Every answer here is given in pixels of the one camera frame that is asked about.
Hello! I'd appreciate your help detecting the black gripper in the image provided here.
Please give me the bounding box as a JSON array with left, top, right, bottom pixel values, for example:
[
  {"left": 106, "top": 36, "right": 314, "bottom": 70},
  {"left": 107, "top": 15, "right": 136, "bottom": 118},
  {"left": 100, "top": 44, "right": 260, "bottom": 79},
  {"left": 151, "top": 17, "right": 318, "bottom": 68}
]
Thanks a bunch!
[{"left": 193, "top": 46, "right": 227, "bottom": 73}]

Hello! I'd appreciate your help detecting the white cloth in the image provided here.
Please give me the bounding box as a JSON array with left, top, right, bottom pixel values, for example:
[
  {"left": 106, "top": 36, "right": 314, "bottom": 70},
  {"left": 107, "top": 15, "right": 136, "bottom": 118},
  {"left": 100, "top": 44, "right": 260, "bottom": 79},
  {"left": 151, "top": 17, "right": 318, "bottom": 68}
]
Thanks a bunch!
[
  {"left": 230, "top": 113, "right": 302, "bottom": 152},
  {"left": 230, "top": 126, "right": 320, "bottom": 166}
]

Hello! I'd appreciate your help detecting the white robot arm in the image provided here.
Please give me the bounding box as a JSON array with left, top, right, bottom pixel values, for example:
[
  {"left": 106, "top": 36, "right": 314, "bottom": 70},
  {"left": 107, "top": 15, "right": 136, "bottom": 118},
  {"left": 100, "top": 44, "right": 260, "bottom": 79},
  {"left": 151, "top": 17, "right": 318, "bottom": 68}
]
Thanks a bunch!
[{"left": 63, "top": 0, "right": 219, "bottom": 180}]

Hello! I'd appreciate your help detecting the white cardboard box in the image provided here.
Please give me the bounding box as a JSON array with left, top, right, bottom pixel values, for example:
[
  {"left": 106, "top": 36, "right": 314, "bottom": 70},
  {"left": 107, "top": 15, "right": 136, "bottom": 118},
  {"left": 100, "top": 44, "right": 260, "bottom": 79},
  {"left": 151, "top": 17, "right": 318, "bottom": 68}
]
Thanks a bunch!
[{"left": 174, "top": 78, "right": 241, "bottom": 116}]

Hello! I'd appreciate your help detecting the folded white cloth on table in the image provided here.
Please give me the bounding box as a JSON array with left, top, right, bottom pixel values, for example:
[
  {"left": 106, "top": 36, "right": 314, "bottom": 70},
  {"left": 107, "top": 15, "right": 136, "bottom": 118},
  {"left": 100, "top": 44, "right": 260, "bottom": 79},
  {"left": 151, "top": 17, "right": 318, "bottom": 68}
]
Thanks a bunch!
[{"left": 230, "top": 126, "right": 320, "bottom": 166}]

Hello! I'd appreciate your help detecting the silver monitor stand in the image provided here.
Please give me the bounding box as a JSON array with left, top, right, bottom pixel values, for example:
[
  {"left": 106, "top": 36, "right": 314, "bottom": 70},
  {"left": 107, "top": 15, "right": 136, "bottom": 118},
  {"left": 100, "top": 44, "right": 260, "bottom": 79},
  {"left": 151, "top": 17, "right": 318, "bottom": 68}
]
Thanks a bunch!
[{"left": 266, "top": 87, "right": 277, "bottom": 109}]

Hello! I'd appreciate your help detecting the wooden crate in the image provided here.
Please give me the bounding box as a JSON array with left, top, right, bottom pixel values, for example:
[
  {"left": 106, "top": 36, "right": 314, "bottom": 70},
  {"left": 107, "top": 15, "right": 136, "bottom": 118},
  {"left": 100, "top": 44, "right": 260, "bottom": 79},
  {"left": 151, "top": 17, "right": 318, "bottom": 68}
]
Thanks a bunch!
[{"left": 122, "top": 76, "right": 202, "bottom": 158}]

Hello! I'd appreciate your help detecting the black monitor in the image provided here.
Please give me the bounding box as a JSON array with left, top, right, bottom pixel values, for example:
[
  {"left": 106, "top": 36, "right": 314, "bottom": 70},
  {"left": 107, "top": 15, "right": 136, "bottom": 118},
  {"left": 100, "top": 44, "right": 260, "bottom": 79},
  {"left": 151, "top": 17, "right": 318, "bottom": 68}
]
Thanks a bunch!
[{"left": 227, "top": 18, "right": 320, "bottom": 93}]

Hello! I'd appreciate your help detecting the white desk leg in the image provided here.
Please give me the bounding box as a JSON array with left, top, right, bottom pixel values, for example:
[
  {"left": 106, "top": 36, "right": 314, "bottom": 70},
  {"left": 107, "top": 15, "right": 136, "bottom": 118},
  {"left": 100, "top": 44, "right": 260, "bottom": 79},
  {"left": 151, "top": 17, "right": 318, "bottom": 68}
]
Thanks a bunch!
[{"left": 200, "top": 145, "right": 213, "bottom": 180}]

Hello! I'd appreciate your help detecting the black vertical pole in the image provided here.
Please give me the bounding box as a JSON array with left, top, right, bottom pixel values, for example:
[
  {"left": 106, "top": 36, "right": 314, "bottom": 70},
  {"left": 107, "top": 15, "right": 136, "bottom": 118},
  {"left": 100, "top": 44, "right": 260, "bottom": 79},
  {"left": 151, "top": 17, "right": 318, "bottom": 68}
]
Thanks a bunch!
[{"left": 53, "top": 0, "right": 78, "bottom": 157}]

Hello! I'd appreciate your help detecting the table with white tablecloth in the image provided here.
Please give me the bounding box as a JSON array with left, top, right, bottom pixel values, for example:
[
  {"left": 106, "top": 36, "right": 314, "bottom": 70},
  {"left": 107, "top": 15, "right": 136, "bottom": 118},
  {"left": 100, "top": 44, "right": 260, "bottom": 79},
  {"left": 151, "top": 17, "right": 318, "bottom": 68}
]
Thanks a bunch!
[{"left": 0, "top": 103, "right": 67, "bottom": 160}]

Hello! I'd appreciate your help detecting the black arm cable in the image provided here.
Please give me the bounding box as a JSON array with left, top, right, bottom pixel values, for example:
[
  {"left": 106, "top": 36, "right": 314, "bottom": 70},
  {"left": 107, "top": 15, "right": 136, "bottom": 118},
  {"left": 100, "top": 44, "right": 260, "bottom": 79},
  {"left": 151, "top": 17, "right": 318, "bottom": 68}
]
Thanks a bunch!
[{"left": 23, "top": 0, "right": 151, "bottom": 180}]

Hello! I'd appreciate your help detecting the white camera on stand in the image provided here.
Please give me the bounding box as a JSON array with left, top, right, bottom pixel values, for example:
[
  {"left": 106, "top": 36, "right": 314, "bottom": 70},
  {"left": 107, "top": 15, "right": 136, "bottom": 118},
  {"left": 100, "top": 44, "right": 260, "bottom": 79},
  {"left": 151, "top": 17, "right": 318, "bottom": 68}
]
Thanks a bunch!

_Work required_:
Precisely reproduce all the entries shown above.

_Answer section_:
Every answer here is given in pixels of the one camera frame that is asked about.
Hello! I'd appreciate your help detecting the black gripper in the image provided here.
Please give me the bounding box as a JSON array with left, top, right, bottom pixel values, for example:
[
  {"left": 106, "top": 36, "right": 314, "bottom": 70},
  {"left": 107, "top": 15, "right": 136, "bottom": 118},
  {"left": 100, "top": 44, "right": 260, "bottom": 79},
  {"left": 151, "top": 17, "right": 318, "bottom": 68}
]
Thanks a bunch!
[{"left": 193, "top": 46, "right": 227, "bottom": 73}]

Hello! I'd appreciate your help detecting the white cloth in the image provided here.
Please give me the bounding box as a JSON array with left, top, right, bottom pixel values, for example:
[
  {"left": 106, "top": 36, "right": 314, "bottom": 70},
  {"left": 107, "top": 15, "right": 136, "bottom": 118},
  {"left": 100, "top": 44, "right": 260, "bottom": 79},
  {"left": 151, "top": 17, "right": 318, "bottom": 68}
]
Thanks a bunch!
[
  {"left": 230, "top": 113, "right": 302, "bottom": 152},
  {"left": 230, "top": 126, "right": 320, "bottom": 166}
]

Hello! I'd appreciate your help detecting the white robot arm in the image provided here.
Please give me the bounding box as a JSON array with left, top, right, bottom pixel values, for example:
[
  {"left": 106, "top": 36, "right": 314, "bottom": 70},
  {"left": 107, "top": 15, "right": 136, "bottom": 118},
  {"left": 100, "top": 44, "right": 260, "bottom": 79},
  {"left": 151, "top": 17, "right": 318, "bottom": 68}
]
Thanks a bunch!
[{"left": 63, "top": 0, "right": 219, "bottom": 180}]

Hello! I'd appreciate your help detecting the white cardboard box in the image provided here.
Please give me the bounding box as a JSON array with left, top, right, bottom pixel values, for example:
[
  {"left": 106, "top": 36, "right": 314, "bottom": 70},
  {"left": 107, "top": 15, "right": 136, "bottom": 118},
  {"left": 100, "top": 44, "right": 260, "bottom": 79},
  {"left": 151, "top": 17, "right": 318, "bottom": 68}
]
Thanks a bunch!
[{"left": 174, "top": 78, "right": 241, "bottom": 116}]

Hello! I'd appreciate your help detecting the folded white cloth on table in the image provided here.
Please give me the bounding box as a JSON array with left, top, right, bottom pixel values, for example:
[
  {"left": 106, "top": 36, "right": 314, "bottom": 70},
  {"left": 107, "top": 15, "right": 136, "bottom": 118},
  {"left": 100, "top": 44, "right": 260, "bottom": 79},
  {"left": 151, "top": 17, "right": 318, "bottom": 68}
]
Thanks a bunch!
[{"left": 230, "top": 126, "right": 320, "bottom": 166}]

Hello! I'd appreciate your help detecting the silver monitor stand in the image provided here.
Please give me the bounding box as a JSON array with left, top, right, bottom pixel values, for example:
[
  {"left": 106, "top": 36, "right": 314, "bottom": 70},
  {"left": 107, "top": 15, "right": 136, "bottom": 118},
  {"left": 100, "top": 44, "right": 260, "bottom": 79},
  {"left": 151, "top": 17, "right": 318, "bottom": 68}
]
Thanks a bunch!
[{"left": 266, "top": 87, "right": 277, "bottom": 109}]

Hello! I'd appreciate your help detecting the wooden crate in the image provided here.
Please give me the bounding box as a JSON array with left, top, right, bottom pixel values, for example:
[
  {"left": 106, "top": 36, "right": 314, "bottom": 70},
  {"left": 107, "top": 15, "right": 136, "bottom": 118},
  {"left": 100, "top": 44, "right": 260, "bottom": 79},
  {"left": 151, "top": 17, "right": 318, "bottom": 68}
]
Thanks a bunch!
[{"left": 122, "top": 76, "right": 202, "bottom": 158}]

Hello! I'd appreciate your help detecting the black monitor in the image provided here.
Please give me the bounding box as a JSON array with left, top, right, bottom pixel values, for example:
[
  {"left": 106, "top": 36, "right": 314, "bottom": 70},
  {"left": 107, "top": 15, "right": 136, "bottom": 118},
  {"left": 100, "top": 44, "right": 260, "bottom": 79},
  {"left": 151, "top": 17, "right": 318, "bottom": 68}
]
Thanks a bunch!
[{"left": 227, "top": 18, "right": 320, "bottom": 93}]

Hello! I'd appreciate your help detecting the white desk leg in the image provided here.
Please give me the bounding box as a JSON array with left, top, right, bottom pixel values, for example:
[
  {"left": 106, "top": 36, "right": 314, "bottom": 70},
  {"left": 107, "top": 15, "right": 136, "bottom": 118},
  {"left": 100, "top": 44, "right": 260, "bottom": 79},
  {"left": 151, "top": 17, "right": 318, "bottom": 68}
]
Thanks a bunch!
[{"left": 200, "top": 145, "right": 213, "bottom": 180}]

Hello! I'd appreciate your help detecting the black vertical pole in the image provided here.
Please give me the bounding box as a JSON array with left, top, right, bottom pixel values, for example:
[
  {"left": 106, "top": 36, "right": 314, "bottom": 70},
  {"left": 107, "top": 15, "right": 136, "bottom": 118},
  {"left": 100, "top": 44, "right": 260, "bottom": 79},
  {"left": 151, "top": 17, "right": 318, "bottom": 68}
]
Thanks a bunch!
[{"left": 53, "top": 0, "right": 78, "bottom": 157}]

Hello! I'd appreciate your help detecting the table with white tablecloth in the image provided here.
Please give me the bounding box as a JSON array with left, top, right, bottom pixel values, for example:
[
  {"left": 106, "top": 36, "right": 314, "bottom": 70},
  {"left": 107, "top": 15, "right": 136, "bottom": 118},
  {"left": 100, "top": 44, "right": 260, "bottom": 79},
  {"left": 151, "top": 17, "right": 318, "bottom": 68}
]
Thanks a bunch!
[{"left": 0, "top": 103, "right": 67, "bottom": 160}]

Hello! I'd appreciate your help detecting the black arm cable in the image provided here.
Please give me the bounding box as a JSON array with left, top, right, bottom pixel values, for example:
[
  {"left": 106, "top": 36, "right": 314, "bottom": 70},
  {"left": 107, "top": 15, "right": 136, "bottom": 118},
  {"left": 100, "top": 44, "right": 260, "bottom": 79},
  {"left": 151, "top": 17, "right": 318, "bottom": 68}
]
Thanks a bunch!
[{"left": 23, "top": 0, "right": 151, "bottom": 180}]

Hello! I'd appreciate your help detecting the white camera on stand in the image provided here.
Please give me the bounding box as a JSON array with left, top, right, bottom pixel values, for example:
[
  {"left": 106, "top": 36, "right": 314, "bottom": 70},
  {"left": 107, "top": 15, "right": 136, "bottom": 118},
  {"left": 100, "top": 44, "right": 260, "bottom": 79},
  {"left": 151, "top": 17, "right": 318, "bottom": 68}
]
Thanks a bunch!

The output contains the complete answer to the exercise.